ARTIST STATEMENT: My mother taught me to sew when I was quite young, and since then I’ve enjoyed the repetitive and meditative nature of hand-scale sewing. Over time I became aware of the feminine traditions which I was connecting to, in particular the transformative nature of handicrafts – the potential to transform an everyday and normal object or material, such as plain cotton, paper or wool, into something beautiful, valuable and useful that would be treasured for generations.
Paper cutting is the perfect embodiment of this idea. The skill is developed over time, through the repetition of many thousands of cuts. In India, paper cutting is practised by a small group of artisans whose families have been the custodians of the skills and knowledge for generations. Their practice is bedded in devotion to the Hindu god Krishna, so everything they do in their daily working becomes an act of devotion by default. In the same way, I began to find my own practice, involving many solitary hours of careful and painstaking cutting to be an embodiment of my devotion to the act of creating, and in particular, of creating something beautiful from the everyday.

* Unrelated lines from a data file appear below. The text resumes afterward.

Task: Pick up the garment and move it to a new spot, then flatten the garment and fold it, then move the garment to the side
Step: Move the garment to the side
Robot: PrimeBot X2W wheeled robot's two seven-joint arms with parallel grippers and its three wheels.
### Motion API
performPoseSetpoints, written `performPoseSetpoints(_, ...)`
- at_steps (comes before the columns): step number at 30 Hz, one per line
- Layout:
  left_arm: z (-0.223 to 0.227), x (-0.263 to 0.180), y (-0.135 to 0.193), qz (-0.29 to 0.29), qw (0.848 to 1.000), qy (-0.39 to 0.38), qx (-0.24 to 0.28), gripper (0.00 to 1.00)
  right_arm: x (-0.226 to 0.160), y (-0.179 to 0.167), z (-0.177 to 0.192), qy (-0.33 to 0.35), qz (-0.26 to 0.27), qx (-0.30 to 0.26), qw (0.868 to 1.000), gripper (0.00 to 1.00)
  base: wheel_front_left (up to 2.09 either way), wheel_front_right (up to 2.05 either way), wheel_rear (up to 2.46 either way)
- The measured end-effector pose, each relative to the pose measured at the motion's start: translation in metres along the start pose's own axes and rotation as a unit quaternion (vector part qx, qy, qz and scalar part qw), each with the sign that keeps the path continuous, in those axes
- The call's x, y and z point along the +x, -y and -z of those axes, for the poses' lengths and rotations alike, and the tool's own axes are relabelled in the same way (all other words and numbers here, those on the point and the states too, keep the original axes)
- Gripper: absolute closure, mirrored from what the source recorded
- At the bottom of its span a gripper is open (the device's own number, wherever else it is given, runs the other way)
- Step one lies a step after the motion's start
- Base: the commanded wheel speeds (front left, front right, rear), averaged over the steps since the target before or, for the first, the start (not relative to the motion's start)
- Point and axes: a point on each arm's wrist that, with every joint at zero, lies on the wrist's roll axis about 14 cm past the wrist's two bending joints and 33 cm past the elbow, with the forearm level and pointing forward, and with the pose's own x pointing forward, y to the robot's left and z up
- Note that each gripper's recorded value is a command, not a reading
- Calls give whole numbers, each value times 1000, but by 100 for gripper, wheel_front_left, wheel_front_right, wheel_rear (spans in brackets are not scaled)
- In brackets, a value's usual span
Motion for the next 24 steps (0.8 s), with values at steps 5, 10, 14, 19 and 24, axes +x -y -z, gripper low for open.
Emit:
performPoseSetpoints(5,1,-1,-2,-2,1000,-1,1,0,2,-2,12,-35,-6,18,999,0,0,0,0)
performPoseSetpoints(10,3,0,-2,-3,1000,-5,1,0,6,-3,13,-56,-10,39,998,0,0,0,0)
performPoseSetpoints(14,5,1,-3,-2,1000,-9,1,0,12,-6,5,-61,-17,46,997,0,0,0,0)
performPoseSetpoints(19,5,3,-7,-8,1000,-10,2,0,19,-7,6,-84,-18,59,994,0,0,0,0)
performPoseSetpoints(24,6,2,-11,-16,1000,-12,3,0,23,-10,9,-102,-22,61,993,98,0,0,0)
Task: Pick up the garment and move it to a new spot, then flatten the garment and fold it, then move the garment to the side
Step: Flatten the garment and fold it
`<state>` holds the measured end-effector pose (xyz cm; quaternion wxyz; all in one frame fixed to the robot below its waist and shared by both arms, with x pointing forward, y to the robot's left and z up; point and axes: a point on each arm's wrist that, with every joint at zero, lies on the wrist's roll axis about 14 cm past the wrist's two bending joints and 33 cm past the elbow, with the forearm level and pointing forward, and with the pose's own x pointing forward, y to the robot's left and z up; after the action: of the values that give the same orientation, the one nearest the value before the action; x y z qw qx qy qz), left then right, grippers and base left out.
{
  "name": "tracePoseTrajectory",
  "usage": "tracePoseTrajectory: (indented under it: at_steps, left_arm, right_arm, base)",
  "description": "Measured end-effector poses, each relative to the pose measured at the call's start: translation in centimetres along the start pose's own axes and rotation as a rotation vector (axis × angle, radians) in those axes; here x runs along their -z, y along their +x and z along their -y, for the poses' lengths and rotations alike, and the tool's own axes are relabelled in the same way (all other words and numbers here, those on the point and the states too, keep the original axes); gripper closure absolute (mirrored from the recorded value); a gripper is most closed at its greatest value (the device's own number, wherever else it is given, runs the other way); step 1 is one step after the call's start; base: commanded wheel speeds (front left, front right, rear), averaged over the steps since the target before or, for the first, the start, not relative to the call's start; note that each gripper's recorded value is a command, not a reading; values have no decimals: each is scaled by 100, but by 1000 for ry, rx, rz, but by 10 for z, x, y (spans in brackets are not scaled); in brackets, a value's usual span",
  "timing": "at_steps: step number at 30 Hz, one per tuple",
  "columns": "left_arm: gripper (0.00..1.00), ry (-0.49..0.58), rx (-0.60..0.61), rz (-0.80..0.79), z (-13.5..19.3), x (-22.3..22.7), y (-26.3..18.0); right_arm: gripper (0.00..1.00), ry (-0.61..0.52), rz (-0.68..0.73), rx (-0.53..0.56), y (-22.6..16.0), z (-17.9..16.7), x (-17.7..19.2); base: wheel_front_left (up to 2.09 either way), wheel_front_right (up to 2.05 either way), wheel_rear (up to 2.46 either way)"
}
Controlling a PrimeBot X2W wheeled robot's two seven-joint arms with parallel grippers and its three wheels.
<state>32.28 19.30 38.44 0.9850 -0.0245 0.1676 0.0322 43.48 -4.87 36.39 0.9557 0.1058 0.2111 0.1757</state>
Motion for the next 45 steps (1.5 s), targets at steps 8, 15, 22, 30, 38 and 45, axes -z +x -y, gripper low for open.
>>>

Paper was invented to tell stories, so it is the perfect medium to convey my fantastical imaginings. What began as a collage project became miniature theatre sets and evolved to what I do today. I collect imagery from a variety of sources – gardening magazines, medieval illustrations, Baroque landscape paintings, Chinese and Indian comic books, Mughal and Persian miniatures – and create fantastical montages of imagined fairy worlds.